-- Material provided follows --
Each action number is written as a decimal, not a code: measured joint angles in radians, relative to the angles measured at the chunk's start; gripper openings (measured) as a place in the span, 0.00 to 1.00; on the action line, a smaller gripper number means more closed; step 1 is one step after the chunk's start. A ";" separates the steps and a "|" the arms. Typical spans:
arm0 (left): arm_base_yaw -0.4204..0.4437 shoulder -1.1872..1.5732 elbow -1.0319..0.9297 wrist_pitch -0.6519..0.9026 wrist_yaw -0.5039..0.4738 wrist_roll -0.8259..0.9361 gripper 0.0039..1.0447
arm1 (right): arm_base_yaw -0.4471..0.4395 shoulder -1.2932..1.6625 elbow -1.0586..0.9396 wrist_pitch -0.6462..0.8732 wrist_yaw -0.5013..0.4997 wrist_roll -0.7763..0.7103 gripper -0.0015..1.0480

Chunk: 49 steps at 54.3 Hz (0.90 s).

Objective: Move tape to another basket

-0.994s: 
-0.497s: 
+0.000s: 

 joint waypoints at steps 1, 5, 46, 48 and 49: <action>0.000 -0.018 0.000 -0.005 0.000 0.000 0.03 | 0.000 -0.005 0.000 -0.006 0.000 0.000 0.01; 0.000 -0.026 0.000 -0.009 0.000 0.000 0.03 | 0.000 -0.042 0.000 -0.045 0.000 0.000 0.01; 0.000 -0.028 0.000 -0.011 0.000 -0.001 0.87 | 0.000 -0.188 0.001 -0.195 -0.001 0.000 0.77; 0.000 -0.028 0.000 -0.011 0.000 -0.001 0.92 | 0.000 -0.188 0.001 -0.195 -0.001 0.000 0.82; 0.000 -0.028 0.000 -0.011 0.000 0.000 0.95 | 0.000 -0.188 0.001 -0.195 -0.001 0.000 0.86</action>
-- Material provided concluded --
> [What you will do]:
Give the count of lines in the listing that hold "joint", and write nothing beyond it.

> [Your solution]:
2